So Caldwell's problem, the tension that exists within NTM-A is, "Hey, we got to get these police, they have to be able to survive in a combat environment. We got to build up the police forces to where we think they need to be. Those police forces need to be comprised of officers and NCOs and patrolmen, and then once we satisfy the 75%, we've gotten the 75% solution, then we try to bring in those aspects of civil policing that the West has been working on for centuries and still haven't gotten it right." But the tension is the Europeans made the European nation states that are participating, NATO, and NATO was about 29% of NTM-A, so far more Americans. But there was a lot of pressure that was brought to bear on General Caldwell to move those police from the combat role, combat/survival role into the civil policing role. The Canadians were extremely enthusiastic about moving, and the Canadians were in charge of police training within NTM-A, and they were trying as well to move the Afghan police training to include more civil policing, but that reflected the...

Basically the thesis of the book, you got an Afghan cop who is barely educated, maybe through a literacy program, is reading at the first grade level. If he's an NCO, he is reading at the third grade level, and teaching an Afghan to read at the third grade level is not the same as educating an Afghan policeman on how he should deal with the citizens in his district, how he should enforce the law and how he should treat his fellow citizens with respect. That was going to be difficult to achieve in a peace-time environment, let alone trying to achieve it in a combat environment.
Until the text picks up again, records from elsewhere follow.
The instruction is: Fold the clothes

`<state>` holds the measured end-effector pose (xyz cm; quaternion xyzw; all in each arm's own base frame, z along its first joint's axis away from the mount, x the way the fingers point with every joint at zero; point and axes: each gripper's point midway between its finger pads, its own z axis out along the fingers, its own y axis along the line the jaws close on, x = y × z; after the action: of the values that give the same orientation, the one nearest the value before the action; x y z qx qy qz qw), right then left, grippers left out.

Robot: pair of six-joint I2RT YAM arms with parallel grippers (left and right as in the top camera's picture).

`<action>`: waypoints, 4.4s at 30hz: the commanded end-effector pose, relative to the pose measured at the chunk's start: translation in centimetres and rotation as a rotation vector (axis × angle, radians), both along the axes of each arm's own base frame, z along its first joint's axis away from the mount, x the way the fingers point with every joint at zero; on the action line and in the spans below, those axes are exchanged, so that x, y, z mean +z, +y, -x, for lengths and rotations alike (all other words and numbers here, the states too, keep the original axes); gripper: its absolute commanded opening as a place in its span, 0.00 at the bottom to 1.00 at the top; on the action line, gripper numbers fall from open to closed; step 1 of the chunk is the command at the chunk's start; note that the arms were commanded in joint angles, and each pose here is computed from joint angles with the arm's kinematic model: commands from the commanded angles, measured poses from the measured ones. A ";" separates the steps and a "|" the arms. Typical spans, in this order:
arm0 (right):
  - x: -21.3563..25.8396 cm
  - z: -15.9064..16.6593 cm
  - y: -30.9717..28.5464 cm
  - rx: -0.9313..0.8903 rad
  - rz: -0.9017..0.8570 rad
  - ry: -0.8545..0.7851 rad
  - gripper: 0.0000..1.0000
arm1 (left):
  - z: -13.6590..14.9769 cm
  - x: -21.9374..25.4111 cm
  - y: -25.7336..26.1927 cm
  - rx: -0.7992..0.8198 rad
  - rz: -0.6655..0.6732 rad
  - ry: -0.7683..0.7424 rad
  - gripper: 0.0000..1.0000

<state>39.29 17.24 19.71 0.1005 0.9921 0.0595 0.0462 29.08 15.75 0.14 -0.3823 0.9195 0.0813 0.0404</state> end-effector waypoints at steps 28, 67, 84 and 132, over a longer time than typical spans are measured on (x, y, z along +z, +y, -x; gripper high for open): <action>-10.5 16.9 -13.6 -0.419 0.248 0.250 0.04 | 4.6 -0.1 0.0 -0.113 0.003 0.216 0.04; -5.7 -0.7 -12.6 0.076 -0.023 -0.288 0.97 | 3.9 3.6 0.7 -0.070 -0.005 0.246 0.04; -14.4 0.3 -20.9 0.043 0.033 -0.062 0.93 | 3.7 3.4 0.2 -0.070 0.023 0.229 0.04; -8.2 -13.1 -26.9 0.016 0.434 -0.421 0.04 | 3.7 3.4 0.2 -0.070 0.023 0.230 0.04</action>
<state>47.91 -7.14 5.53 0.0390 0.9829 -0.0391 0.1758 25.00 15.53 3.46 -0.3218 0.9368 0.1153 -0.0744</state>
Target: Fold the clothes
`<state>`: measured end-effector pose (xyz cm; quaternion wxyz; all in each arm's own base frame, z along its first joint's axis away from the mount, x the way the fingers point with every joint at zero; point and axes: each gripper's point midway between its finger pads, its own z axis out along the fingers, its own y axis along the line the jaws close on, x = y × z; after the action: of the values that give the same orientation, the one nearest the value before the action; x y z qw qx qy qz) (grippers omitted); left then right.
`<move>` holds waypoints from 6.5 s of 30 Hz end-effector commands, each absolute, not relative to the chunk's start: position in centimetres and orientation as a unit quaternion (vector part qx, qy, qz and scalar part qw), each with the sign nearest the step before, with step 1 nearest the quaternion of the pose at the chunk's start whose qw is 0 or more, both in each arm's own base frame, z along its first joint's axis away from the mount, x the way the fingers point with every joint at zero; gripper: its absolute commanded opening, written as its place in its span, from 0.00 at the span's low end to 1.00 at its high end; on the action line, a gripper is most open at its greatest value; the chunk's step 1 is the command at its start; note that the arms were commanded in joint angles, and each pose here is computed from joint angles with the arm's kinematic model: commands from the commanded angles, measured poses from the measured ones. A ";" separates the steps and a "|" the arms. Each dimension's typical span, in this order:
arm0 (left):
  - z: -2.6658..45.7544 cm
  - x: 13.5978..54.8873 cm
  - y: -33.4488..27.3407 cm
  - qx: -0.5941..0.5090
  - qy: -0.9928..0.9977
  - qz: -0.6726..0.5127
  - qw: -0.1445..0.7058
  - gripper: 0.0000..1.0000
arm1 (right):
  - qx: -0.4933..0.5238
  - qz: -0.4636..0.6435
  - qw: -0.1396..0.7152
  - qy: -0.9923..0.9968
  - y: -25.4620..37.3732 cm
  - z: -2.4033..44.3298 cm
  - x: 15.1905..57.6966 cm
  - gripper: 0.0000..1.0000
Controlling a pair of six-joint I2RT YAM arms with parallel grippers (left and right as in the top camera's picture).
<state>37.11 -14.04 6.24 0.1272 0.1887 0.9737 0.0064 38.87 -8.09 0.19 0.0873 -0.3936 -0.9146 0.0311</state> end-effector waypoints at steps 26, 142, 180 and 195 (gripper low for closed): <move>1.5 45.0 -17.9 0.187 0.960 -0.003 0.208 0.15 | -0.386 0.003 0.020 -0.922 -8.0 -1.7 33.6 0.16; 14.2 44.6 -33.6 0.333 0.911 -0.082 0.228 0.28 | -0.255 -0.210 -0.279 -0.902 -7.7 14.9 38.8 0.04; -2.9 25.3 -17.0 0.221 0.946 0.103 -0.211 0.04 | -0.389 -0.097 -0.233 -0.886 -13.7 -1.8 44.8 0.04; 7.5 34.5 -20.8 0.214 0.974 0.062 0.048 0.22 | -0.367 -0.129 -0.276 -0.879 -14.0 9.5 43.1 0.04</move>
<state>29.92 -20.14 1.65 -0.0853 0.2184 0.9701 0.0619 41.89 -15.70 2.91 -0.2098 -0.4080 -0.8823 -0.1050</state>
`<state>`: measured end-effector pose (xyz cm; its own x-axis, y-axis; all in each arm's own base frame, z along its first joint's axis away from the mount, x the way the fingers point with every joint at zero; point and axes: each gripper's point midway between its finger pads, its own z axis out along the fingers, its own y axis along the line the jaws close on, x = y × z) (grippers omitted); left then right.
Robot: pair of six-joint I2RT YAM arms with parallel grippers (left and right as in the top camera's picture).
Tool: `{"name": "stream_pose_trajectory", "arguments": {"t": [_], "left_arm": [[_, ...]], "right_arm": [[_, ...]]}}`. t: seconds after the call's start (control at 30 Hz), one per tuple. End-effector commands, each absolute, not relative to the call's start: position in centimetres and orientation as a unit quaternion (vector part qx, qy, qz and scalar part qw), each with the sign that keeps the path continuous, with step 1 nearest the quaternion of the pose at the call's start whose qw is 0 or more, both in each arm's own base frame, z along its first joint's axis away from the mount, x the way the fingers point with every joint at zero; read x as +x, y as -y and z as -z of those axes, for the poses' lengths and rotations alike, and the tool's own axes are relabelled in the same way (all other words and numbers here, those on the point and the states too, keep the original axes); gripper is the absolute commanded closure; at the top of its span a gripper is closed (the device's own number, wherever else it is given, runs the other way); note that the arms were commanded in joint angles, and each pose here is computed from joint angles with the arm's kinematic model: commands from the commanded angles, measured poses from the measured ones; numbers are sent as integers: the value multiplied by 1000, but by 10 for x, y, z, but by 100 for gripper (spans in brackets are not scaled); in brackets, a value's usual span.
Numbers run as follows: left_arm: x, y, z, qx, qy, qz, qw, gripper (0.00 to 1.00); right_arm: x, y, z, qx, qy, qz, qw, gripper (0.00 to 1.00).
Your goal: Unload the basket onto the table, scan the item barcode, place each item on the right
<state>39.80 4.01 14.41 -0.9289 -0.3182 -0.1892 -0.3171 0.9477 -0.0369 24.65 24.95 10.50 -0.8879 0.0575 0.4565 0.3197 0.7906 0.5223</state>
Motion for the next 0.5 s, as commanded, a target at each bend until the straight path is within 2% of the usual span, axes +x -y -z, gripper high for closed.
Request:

The last part of this were the caveats that various European nations imposed on the forces that they sent to NTM-A, the Dutch resistance. The Dutch promise trainers, but the caveat was that, well, they're only going to be used to train police for civil police, and that created a problem for General Caldwell.  As Martin wrote in the book, trying to fly the aircraft while he's building it, I mean, he is on a constant, constant search, twisting arms and with NATO, other countries, the United States for more trainers, more trainers, more trainers. Then countries are willing provide trainers, but on the condition that, in the case of the Dutch, General Caldwell, basically said, I need the trainers, so we will accede to the Dutch caveat that the trainers will only be used to instruct in civil policing." The Dutch also wanted to expand the basic patrolman's course from six to eight weeks. This falls off NTM-A time tables, but nevertheless they acceded to that.

So it's all these tensions within NTM-A, between NTM-A and the other European organizations that are dealing with police training. And then we may get to this down the road, but the tensions with the IJC, the ISAF Joint Command, which was the war fighting part of ISAF, you've got two, three stars, so supposedly they're co-equal, there a two, three stars, one's in charge of war fighting, one's in charge of the advising or the development of the ANSF. The problem is it's a resource tension though, right? I mean, the IJC commander,  he needs boots on the ground to do combat operations, counterinsurgency operations, and then there's General Caldwell, who says, "Look, the long pole in the tent for Afghanistan's future is an army and a police force that can sustain themselves in the field." I think he was right, to be honest with you. The problem is whether that was achievable, and unfortunately, we're not going to know that.

Every question now about Afghanistan is counterfactual. We should have done that, or we didn't do that. Well, you don't know. We know what happened. Well, we know some of what happened over the last 20 years, but we're never going to know whether Caldwell's vision, which was generational, by the way. I mean, in his mind, NTM-A was going to be there for a long time, long after the coalition, the war fighters were out or down to a minimum force. He envisioned NTM-A being there for a long, long time. And we will know whether he was right or not, because like I said, in 2014, President Obama gave the word everybody's starting to get out.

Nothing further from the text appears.